Exercise prompt —
Should a line below contain the word "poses", report it.

========

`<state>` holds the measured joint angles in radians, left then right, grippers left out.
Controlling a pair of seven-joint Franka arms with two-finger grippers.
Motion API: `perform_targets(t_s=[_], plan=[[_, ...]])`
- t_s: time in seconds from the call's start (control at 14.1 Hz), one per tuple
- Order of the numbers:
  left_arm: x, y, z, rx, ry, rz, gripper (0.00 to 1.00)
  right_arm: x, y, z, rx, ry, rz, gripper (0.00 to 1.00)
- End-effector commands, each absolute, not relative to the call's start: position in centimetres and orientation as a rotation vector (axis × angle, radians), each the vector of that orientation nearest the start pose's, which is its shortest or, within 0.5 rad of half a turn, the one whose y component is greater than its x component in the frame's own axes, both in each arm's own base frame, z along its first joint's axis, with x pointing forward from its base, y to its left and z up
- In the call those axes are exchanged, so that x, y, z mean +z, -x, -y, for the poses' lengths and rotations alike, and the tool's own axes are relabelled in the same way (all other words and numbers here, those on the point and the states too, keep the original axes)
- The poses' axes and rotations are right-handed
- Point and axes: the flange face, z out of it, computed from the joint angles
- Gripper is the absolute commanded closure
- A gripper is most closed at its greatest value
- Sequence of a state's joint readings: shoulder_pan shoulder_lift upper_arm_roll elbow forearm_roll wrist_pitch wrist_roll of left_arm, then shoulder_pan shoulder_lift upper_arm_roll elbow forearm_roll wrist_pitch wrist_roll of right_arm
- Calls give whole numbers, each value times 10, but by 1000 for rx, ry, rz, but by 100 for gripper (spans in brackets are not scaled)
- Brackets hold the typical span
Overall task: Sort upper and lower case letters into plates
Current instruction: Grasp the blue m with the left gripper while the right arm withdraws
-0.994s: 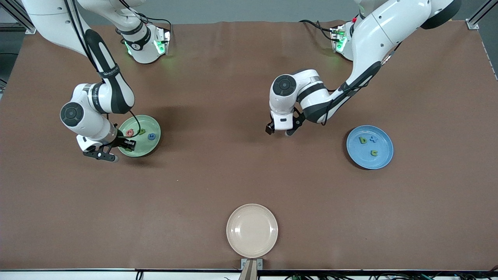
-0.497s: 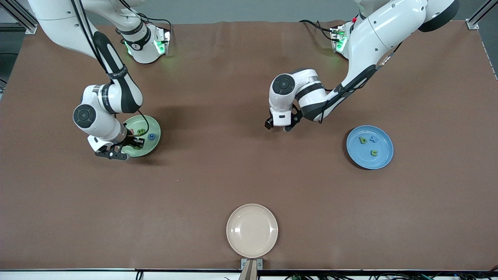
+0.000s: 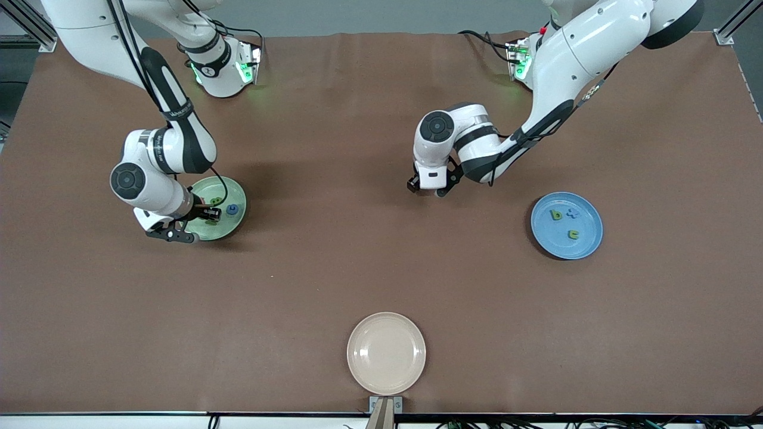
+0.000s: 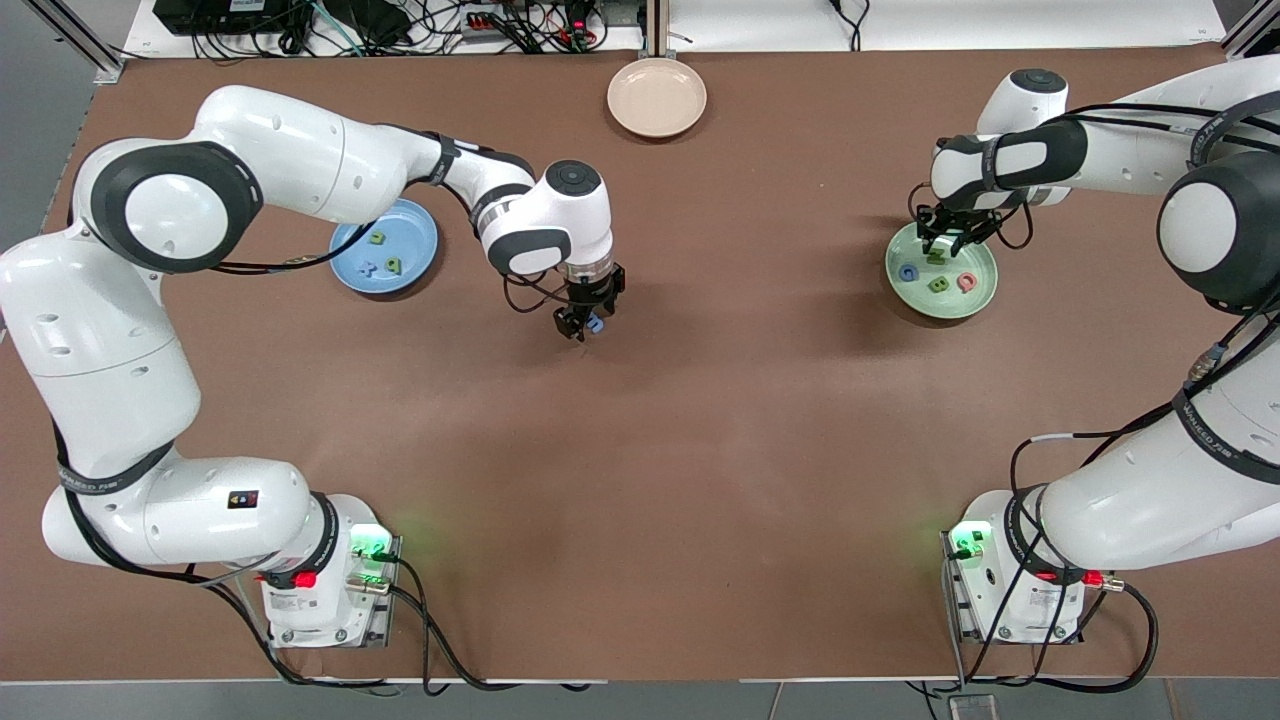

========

Worked solution —
- In the call those axes are exchanged, so that x, y, z mean +z, -x, -y, for the poses' lengths and rotations alike, and the tool's own axes are relabelled in the same way (all other words and numbers here, those on the point and the states too, keep the original axes)
- The poses' axes and rotations are right-handed

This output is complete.